Karmactive Team
Karmactive Staff
Researchers from Hunan University, University College London, and the University of Oxford have discovered a novel metal-nitrogen-carbon catalyst for zinc-air batteries (ZABs). It performs better than noble metal catalysts, increasing the usefulness and efficiency of ZAB technology. The scientific publication Nano Research Energy published the breakthrough.
Zinc is oxidized by airborne oxygen in zinc-air batteries. Iron, cobalt, and nickel are the three non-noble metal atoms combined in the newly created catalyst to enhance both charging and discharging operations and increase the cost-effectiveness of ZABs. This catalyst is part of a solid-state ZAB electrolyte consisting of a flexible carbon dot/polyvinyl alcohol (CD/PVA) sheet. The catalyst helps to create a high-performance, flexible battery that can charge a phone, run a fan, and illuminate an LED screen.

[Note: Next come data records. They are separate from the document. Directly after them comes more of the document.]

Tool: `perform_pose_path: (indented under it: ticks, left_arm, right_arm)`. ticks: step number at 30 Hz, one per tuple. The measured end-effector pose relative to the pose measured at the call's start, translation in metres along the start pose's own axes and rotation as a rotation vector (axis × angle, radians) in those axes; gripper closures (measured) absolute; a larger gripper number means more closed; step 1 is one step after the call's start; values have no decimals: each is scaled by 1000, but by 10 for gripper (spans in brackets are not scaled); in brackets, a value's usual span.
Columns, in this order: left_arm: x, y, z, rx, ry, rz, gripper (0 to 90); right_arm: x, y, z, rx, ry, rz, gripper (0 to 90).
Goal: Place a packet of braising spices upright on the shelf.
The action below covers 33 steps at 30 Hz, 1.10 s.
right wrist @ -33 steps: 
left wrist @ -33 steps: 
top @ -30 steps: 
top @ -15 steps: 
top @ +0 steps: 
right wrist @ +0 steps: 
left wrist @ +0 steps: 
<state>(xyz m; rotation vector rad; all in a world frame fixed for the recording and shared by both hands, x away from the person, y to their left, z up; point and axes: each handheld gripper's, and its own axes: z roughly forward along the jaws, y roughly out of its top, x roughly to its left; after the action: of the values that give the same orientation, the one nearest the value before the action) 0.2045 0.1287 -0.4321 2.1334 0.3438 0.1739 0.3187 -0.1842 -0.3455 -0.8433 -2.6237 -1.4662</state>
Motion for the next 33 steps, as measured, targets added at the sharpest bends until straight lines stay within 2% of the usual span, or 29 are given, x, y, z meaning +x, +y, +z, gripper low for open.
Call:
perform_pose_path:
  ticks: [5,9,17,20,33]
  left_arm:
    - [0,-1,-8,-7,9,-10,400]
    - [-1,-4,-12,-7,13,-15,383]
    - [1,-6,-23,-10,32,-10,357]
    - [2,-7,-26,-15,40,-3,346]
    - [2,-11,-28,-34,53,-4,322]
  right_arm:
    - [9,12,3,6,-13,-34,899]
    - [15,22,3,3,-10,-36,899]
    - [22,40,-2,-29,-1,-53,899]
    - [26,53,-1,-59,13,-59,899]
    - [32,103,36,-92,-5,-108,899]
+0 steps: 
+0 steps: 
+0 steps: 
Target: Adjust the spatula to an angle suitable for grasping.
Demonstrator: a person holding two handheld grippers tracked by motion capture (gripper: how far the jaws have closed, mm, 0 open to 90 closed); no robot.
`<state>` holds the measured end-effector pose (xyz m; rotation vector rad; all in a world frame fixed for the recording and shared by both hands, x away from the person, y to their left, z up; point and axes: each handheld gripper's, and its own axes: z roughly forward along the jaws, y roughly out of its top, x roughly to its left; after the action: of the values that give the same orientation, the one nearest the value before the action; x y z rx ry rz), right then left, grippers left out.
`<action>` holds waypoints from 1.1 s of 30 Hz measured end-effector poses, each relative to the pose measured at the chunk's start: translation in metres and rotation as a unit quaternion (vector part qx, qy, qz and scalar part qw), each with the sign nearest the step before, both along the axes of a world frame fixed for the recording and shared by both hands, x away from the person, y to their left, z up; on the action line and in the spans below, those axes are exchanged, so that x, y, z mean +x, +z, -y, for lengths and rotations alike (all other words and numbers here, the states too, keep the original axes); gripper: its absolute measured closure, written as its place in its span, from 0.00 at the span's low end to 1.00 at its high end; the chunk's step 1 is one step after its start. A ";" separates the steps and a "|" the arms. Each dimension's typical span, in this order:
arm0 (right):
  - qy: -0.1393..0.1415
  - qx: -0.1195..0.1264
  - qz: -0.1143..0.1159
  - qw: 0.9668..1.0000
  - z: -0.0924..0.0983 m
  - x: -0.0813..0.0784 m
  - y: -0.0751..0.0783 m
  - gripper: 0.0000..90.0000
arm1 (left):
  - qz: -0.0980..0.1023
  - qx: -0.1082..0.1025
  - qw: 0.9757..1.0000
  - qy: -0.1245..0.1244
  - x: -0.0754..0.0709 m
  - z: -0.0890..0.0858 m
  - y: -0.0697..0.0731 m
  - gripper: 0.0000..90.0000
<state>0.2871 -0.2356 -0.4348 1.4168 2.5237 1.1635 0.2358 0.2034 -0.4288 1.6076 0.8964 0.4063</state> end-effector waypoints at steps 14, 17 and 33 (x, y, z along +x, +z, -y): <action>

Senior author Huanxin Li, a research fellow in the Department of Chemistry at the University of Oxford, stated, “Rechargeable metal-air batteries are promising power sources, especially zinc-air batteries which offer high theoretical energy densities (1084 Wh kg−1), environmental friendliness, and cost-effectiveness.” “Rechargeable ZABs are not only safe and stable but also portable and wearable.”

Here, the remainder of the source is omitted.